Exercise instructions: Locate the word "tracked" in the data below, then copy every line that holds it.

Data section:

▶

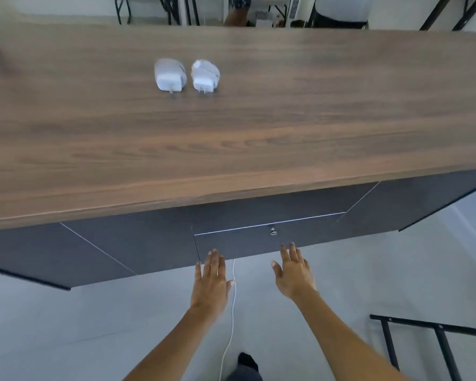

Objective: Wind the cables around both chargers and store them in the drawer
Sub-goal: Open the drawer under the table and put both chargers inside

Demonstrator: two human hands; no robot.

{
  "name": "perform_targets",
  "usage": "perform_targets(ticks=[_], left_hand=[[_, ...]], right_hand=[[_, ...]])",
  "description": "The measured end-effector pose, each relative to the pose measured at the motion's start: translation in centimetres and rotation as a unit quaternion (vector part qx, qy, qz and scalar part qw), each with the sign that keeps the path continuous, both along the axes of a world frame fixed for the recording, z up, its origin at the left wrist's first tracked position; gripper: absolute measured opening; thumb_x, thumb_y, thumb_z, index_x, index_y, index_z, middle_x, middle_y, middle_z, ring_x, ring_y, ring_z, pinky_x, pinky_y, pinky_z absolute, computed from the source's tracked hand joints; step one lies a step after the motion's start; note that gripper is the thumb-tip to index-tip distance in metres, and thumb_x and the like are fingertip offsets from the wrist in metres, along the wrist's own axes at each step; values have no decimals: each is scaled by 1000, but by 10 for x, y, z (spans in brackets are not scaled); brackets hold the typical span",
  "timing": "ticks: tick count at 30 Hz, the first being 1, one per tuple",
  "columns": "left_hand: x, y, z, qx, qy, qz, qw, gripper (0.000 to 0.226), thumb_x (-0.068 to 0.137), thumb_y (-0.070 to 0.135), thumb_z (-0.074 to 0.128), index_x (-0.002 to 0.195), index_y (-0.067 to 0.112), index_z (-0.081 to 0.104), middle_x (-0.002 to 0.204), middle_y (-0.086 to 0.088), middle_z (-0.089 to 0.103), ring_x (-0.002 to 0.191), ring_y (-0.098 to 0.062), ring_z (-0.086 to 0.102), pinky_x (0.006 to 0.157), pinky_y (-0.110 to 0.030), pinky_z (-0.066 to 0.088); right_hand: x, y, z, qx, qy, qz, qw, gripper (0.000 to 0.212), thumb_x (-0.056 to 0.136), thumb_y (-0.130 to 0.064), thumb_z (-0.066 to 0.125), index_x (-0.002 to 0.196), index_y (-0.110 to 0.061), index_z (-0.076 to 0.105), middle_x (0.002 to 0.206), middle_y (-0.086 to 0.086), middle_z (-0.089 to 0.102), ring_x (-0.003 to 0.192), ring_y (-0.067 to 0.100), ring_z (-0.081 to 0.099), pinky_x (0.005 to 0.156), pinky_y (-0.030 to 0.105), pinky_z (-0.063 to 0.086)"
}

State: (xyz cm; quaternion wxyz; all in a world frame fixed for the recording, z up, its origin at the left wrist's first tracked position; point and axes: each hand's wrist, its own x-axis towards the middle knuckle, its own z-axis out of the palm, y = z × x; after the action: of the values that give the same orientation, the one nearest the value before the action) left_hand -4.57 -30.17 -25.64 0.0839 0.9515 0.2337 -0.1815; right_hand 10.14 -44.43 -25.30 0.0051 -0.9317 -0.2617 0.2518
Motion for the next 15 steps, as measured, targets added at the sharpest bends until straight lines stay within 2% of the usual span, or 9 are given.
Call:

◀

Output of the task:
  "description": "The measured end-effector pose, each relative to the pose measured at the motion's start: translation in centimetres and rotation as a unit quaternion (vector part qx, qy, qz and scalar part qw), each with the sign that keeps the path continuous, both along the axes of a world frame fixed for the recording, z up, its origin at the left wrist's first tracked position; gripper: absolute measured opening; thumb_x, thumb_y, thumb_z, index_x, index_y, index_z, middle_x, middle_y, middle_z, ring_x, ring_y, ring_z, pinky_x, pinky_y, pinky_z absolute, computed from the source's tracked hand joints; step one lies a step after the motion's start; note that gripper is the thumb-tip to index-tip distance in metres, and thumb_x and the like are fingertip offsets from the wrist in metres, along the wrist's own axes at each step; values have no decimals: each is scaled by 1000, but by 10 for x, y, z (spans in brackets are not scaled); brackets hold the typical span",
State: (xyz cm; quaternion wxyz; all in a world frame fixed for the recording, z up, its origin at the left wrist's first tracked position; point and axes: each hand's wrist, its own x-axis towards the middle knuckle, its own z-axis out of the palm, y = z × x; after the action: of the values that give the same orientation, the one nearest the value before the action) left_hand -4.57 -30.17 -25.64 0.0839 0.9515 0.2337 -0.1815; right_hand 10.14 -44.43 -25.30 0.0051 -0.9317 -0.2617 0.2518

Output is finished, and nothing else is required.